→ Exercise: Print the listing below exactly, images excluded.

Start of Block

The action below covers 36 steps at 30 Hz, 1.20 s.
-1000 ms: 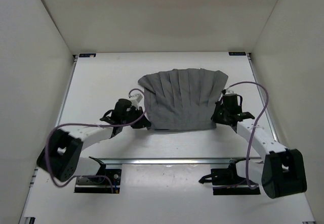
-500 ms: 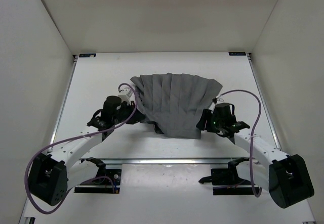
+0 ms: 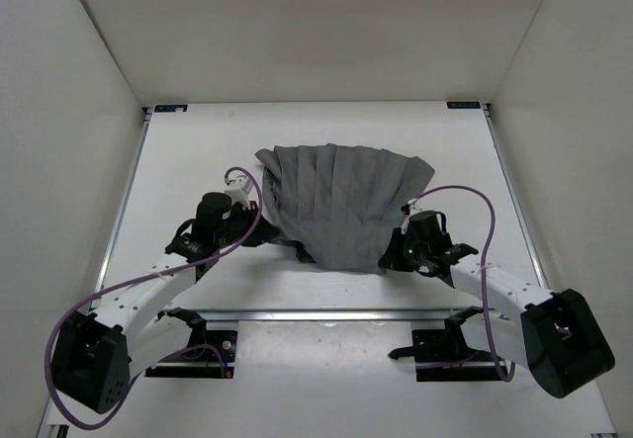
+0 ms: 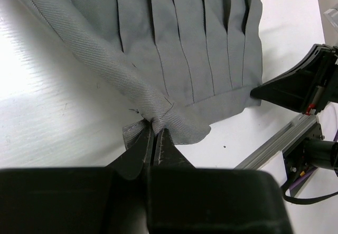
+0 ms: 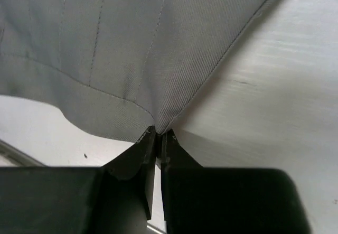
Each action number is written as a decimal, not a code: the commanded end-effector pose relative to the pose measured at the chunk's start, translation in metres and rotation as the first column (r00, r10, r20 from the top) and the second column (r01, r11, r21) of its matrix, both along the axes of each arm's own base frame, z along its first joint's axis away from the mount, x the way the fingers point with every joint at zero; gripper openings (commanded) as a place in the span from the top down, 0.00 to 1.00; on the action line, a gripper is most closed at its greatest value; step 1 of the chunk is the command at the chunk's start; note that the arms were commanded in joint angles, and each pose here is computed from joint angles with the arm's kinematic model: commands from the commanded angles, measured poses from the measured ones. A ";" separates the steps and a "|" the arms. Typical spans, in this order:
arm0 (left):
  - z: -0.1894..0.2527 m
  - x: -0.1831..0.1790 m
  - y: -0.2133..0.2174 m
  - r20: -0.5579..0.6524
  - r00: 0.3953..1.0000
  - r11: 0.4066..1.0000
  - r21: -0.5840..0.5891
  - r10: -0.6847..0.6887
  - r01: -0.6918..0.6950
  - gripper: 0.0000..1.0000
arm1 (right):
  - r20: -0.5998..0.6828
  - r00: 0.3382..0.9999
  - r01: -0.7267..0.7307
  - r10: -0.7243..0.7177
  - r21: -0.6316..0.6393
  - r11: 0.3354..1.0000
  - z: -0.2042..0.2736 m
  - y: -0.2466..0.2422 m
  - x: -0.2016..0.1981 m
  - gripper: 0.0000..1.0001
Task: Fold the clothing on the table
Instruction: Flatten the skirt out
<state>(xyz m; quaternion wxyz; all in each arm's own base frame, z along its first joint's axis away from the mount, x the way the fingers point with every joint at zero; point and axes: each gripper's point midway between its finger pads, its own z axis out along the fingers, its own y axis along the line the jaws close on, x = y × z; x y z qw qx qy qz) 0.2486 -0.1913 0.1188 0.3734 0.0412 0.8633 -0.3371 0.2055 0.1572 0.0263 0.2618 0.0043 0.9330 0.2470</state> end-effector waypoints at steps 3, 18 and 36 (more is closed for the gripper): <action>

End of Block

→ Output for this exercise:
The action below covers 36 steps at 30 Hz, 1.20 s.
-1000 ms: 
-500 ms: 
+0 ms: 
+0 ms: 
+0 ms: 
Each action number is written as a decimal, not a code: the commanded end-effector pose relative to the pose measured at the chunk's start, translation in metres and rotation as the first column (r00, r10, r20 from the top) and the second column (r01, r11, r21) of its matrix, both along the axes of each arm's own base frame, z along its first joint's axis away from the mount, x the way the fingers point with every joint at zero; gripper openings (commanded) as a place in the span from the top down, 0.00 to 1.00; on the action line, a gripper is most closed at its greatest value; step 1 of the chunk is the command at the chunk's start; note that the arms were commanded in joint angles, and each pose here is computed from joint angles with the arm's kinematic model: commands from the commanded angles, measured poses from the measured ones. A ";" separates the steps and a "|" the arms. Typical spans, in this order:
arm0 (left):
  - z: -0.1894..0.2527 m
  - x: -0.1831..0.1790 m
  - y: -0.2133..0.2174 m
  - r20: -0.5579..0.6524
  - r00: 0.3953..1.0000
  - r11: 0.4066..1.0000
  - r21: -0.5840..0.5891
  - r10: -0.6847..0.6887
  - r01: -0.6918..0.6950
  - gripper: 0.0000..1.0000
arm1 (right):
  - r20: -0.5998..0.6828
  - r00: 0.3382..0.9999
  - r01: -0.7267..0.7307
  - r10: -0.7243..0.7177
  - r21: -0.6316..0.6393
  - r11: 0.3354..1.0000
  - z: -0.2042..0.2736 m
  - y: -0.2466..0.2422 m
  - x: -0.2016..0.1981 m
  - gripper: 0.0000..1.0001
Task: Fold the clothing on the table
Instruction: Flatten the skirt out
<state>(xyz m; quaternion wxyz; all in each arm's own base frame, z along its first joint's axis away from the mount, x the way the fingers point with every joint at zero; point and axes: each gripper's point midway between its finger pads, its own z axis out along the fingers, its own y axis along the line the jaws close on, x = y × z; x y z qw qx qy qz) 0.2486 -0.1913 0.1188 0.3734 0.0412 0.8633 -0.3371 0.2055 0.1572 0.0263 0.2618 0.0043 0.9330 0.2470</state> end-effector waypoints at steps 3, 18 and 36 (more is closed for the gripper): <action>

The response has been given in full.